The data must be returned exactly. No line may be left out.
::::
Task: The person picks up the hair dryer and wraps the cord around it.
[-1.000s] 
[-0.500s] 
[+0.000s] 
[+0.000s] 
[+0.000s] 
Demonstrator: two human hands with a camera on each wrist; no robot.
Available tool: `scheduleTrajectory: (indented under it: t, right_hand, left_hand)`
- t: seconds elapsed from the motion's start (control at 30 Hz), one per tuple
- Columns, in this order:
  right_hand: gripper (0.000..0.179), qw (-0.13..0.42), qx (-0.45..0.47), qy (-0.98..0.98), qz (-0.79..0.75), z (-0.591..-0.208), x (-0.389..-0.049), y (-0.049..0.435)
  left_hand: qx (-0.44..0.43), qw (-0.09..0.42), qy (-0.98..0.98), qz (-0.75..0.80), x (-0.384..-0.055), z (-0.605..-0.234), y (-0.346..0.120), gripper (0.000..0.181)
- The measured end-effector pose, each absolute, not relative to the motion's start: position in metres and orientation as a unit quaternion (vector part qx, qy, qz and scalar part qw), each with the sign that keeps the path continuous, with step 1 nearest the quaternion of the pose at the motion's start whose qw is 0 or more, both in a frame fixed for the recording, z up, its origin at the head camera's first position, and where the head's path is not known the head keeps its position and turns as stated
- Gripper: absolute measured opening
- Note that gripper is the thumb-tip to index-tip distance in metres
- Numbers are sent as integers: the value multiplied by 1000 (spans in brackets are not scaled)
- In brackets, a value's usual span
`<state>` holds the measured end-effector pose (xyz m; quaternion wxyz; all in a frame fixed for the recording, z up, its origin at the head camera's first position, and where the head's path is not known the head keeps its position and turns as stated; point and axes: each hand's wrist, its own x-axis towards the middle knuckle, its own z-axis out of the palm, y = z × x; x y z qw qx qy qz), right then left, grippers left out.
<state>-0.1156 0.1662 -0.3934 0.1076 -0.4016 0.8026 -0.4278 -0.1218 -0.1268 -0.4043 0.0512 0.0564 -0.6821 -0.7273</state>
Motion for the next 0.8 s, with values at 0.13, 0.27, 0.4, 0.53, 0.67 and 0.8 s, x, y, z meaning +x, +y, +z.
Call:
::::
*RESPONSE TO THE TASK*
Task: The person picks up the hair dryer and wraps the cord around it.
[-1.000s] 
[-0.500s] 
[+0.000s] 
[+0.000s] 
[+0.000s] 
Demonstrator: two human hands with a camera on each wrist; no robot.
Available tool: `scheduleTrajectory: (indented under it: t, right_hand, left_hand)`
- t: seconds elapsed from the motion's start (control at 30 Hz), one per tuple
- Columns, in this order:
  right_hand: gripper (0.000..0.179), qw (-0.13..0.42), qx (-0.45..0.47), qy (-0.98..0.98), qz (-0.79..0.75), z (-0.591..-0.208), x (-0.389..-0.049), y (-0.049..0.435)
  left_hand: qx (-0.44..0.43), qw (-0.09..0.42), qy (-0.98..0.98), qz (-0.75..0.80), x (-0.384..-0.055), z (-0.605..-0.234), y (-0.346..0.120), gripper (0.000..0.181)
- The measured end-effector pose, each absolute, not relative to the motion's start: position in metres and orientation as a unit quaternion (vector part qx, qy, qz and scalar part qw), each with the sign that keeps the path continuous, with step 1 nearest the quaternion of the pose at the motion's start whose qw is 0 or more, both in a frame fixed for the recording, z up, its origin at the head camera's first position, and where the head's path is not known the head keeps its position and turns as stated
- Gripper: absolute measured opening
- Note that gripper is the thumb-tip to index-tip distance in metres
- Numbers are sent as integers: the value multiplied by 1000 (spans in brackets are not scaled)
- In brackets, a value's usual span
`<state>` holds the measured end-effector pose (xyz m; quaternion wxyz; all in a frame fixed for the recording, z up, its origin at the head camera's first position, and where the head's path is not known the head keeps its position and turns as stated; point and axes: each hand's wrist, its own x-axis towards the middle knuckle, its own z-axis out of the palm, y = z × x; x y z qw qx qy qz), right then left, grippers left out.
<state>-0.1156 0.1662 -0.3934 0.1076 -0.4016 0.8026 -0.4278 -0.1218 -0.1268 -0.4043 0.0512 0.0564 -0.6821 -0.7273</state>
Motion for the next 0.8 s, with values at 0.13, 0.27, 0.4, 0.53, 0.67 and 0.8 s, x, y, z meaning +x, +y, +z.
Call:

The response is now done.